(CN) — A group of University of California researches on Friday asked a judge to block the Trump administration from terminating already-approved research grants and restore the grants that have canceled per the president’s executive orders targeting diversity, equity and inclusion efforts, “gender ideology” and purported wasteful government spending.
U.S. District Rita Lin didn’t rule on the academics’ request for a temporary restraining during the hearing in San Francisco. The Joe Biden appointee said she will issue a written decision as soon as early next week.
However, the judge’s comments at the start of the hearing indicated that she took a dim view of the administration’s cancelation in recent months of hundreds of millions of dollars in federal research grants for multiyear projects at UC.
“I have to say that I’m quite troubled by the information I see in the record,” Lin said. “It looks to me, from the record, like the administration has terminated grants on a massive scale without reasoned consideration.”
She noted that grants had been flagged for review based in keywords such as “diversity” or “equity” in their title and that federal agencies have issued form letters without any explanation at all for canceling a grant other than that there has been a change in the agency’s priorities.
“It seems totally arbitrary,” Lin said. “The Administrative Procedure Act, as you well know, requires a reasoned explanation when an agency changes its priority and changes its mind about a particular grant.”
And aside from the apparently blatant violation of the Administrative Procedure Act, which regulate how federal agencies function, the wholesale cancelations of research grants because it touches on blacklisted topics was likely a violation of the First Amendment, the judge observed.
Trump’s executive orders, she said, appear to be targeting and penalizing forbidden ideas across the board to “drive them out of the marketplace of ideas.”
The lawsuit by the UC researches is among a host of legal challenges to President Donald Trump’s executive orders, often resulting temporary restraining orders or preliminary injunctions.
Just this week, in a lawsuit brought by a group of state attorneys general, a federal judge in Boston struck down the National Institutes of Health’s directives that led to the cancellation of hundreds of research grants. The judge found that NIH’s actions targeting research involving disfavored topics and populations were unlawful, arbitrary and capricious and therefore void.
The plaintiffs, who also included health and civil rights organizations, argued that the funding cuts would hinder research into critical treatments for diseases like HIV, AIDS, COVID-19, Zika, Alzheimer’s and shingles.
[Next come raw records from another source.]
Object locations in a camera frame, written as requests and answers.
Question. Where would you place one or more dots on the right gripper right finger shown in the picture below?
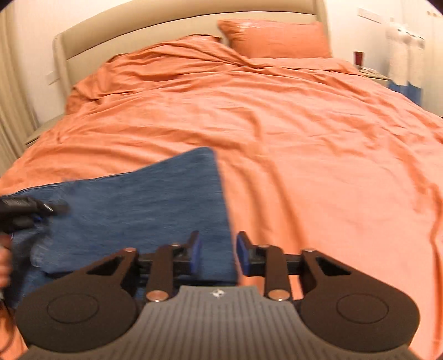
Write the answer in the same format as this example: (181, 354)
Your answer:
(268, 262)

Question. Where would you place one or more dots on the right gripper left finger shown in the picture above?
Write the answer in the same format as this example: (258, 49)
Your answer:
(167, 263)

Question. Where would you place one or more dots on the blue denim jeans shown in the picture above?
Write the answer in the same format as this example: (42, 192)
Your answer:
(153, 206)

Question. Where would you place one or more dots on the person's left hand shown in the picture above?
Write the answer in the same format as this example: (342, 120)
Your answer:
(5, 261)

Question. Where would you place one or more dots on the beige bedside cabinet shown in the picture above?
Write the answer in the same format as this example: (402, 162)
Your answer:
(41, 129)

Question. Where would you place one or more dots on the beige pleated curtain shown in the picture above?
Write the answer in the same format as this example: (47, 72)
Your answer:
(18, 119)

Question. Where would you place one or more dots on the orange duvet cover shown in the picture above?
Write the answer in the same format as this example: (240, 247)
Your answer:
(311, 154)

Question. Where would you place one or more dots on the beige upholstered headboard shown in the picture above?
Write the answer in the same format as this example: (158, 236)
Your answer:
(83, 48)

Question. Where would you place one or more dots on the right bedside table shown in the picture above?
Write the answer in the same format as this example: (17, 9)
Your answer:
(374, 76)

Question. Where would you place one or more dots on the orange pillow with logo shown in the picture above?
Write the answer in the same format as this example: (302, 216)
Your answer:
(255, 38)

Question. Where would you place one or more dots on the dark red cup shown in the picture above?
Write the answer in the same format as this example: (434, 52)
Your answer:
(358, 58)

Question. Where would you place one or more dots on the white and blue hanging garment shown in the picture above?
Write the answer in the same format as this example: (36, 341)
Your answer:
(406, 60)

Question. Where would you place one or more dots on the white wall socket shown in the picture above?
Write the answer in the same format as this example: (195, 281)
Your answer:
(52, 77)
The UC system, with 10 campuses, three affiliate national laboratories and dozens of institutes, centers and research laboratories across California, has been at forefront of scientific and technology developments for decades in large part because of federal funding, the researchers argue.
“For years, the UC system has partnered with the federal government to deliver groundbreaking innovations that have made the American public healthier, safer, smarter, and better able to compete in a global market,” they say in their request for a temporary restraining order. “Federal funding is the single most important source of UC research funding, historically accounting for more than half of the UC system’s total research awards.”
In fiscal year 2024, the UC system received $4.069 billion in federal research awards.
Jason Altabet, a lawyer with the U.S. Justice Department, argued at the hearing that the individual researches lack standing to sue the government because they aren’t parties to the contracts they seek to enforce. In addition, according to the attorney, the case should be litigated in the Court of Federal Claims, rather than a U.S. district court, because it pertains to a contract with the federal government.
“It’s the institution that is submitting the grant application, the grant agreement, and therefore the subject matter of the grant belong to the University of California,” Altabet said with respect to plaintiffs’ First Amendment argument that their work is singled out because of its subject matter.
“What plaintiffs have to show, for example in the First Amendment context, is that they have some sort of positive law interest in the funding that would then allow them to assert their own rights,” the attorney said. “Because otherwise […] they are asserting the rights of the University of California.”